The pulse generator comprises U6b, U4a, U7d and Cl, R4. Its mode of operation is to generate a negative-going pulse, of duration defined by R4, Cl, whenever a positive edge occurs at the output of U6b. During output, the pulse generator is used to generate the STRobe- pulse, indicating that the data is avilable on the data bus. R12 and C7 ensure that the data has time to become stable on the bus, before the STR- is sent. On output, it is necessary to acknowledge receipt of the data from the PIO, and this is done via R6,C2 and U6a.
When functioning as an output, the BUSY line is simply monitored prior to sending data, via R7, C3, U6d, U4c.
When functioning as an input, the BUSY becomes an output line, indicating readiness to receive the next byte. In this mode, BUSY is asserted on the falling edge of the incoming STR-, via Dl,C6,U7b,U5b,ϋ8c. On the rising edge of STR-, the data is clocked into the PIO, and as a result, the PIO denies ARDY. This propagates after a short while
to BUSY via U6b. However, in the meantime, BUSY has been kept high due to the time constant of R3,C6. BUSY will then remain asserted until the microprocessor has time to read the data byte received.

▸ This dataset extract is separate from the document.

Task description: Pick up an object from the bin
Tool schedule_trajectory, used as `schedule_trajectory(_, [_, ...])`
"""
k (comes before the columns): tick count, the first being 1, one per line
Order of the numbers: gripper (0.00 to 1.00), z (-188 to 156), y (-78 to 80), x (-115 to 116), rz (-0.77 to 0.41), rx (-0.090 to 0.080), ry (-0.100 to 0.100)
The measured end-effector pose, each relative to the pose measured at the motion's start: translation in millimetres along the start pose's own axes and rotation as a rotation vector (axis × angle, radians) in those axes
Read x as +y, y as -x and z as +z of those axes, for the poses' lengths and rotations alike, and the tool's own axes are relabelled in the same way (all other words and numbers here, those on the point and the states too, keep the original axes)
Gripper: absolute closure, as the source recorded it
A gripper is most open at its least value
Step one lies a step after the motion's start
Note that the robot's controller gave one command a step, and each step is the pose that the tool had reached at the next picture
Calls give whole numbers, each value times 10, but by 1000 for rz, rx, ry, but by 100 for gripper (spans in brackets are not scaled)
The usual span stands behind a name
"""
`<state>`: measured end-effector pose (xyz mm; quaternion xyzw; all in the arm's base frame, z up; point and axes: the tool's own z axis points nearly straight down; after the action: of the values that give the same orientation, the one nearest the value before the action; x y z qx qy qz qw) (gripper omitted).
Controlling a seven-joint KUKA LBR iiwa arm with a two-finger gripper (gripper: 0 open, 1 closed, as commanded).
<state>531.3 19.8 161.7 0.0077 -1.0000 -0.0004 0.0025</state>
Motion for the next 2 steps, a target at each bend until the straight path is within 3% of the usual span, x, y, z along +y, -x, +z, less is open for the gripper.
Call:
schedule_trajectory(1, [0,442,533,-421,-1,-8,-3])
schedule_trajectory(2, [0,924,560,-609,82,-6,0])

On output, PRIME- functions directly as a control output, via U8a. (The connection via U5a, U7a, U6a is an unwanted side-effect, but which has no impact on operation.) On input, it is necessary to register that PRIME- has gone low, even if it only occurred for a very short time. Therefore, a latch has been implemented. The operation of this is as follows:-
Initially, PRIME- is high, and as a consequence, U6c output is high, and PIO0 A3 input is low.
If PRIME- is pulled low by the remote equipment for at least timeconstant R8, C5, U6c output will go low, and as a result, U4b will permit PIO0 A3 to float high (pulled by R13) . This causes open-collector gate U8a to turn on, pulling PRIME- permanently low (even after the initial stimulus has been removed) .
As the falling edge of PRIME- is seen, U7a finds both inputs high for time R5C4, and generates a pulse rather like STR- pulse, and causing an interrupt to the processor, via PIOl, as for receipt of a normal character. This causes the processor to read the status, and establish that a PRIME- pulse has occurred.
The processor then attempts to reset the PRIME- capture latch as follows:
It re-defines PIO0 A3 as an output. It pulls it low, and then restores it to being an input. Assuming that the stimulus from the remote device has now gone (i.e. it is no longer pulling PRIME- low), this will have the effect of resetting the latch.
The processor again interrogates the status of A3, and if it finds that it is low, the reset has been successful. If it finds that it is still high, it assumes that the stimulus is still active, and sets a timeout, after which it comes back to try again.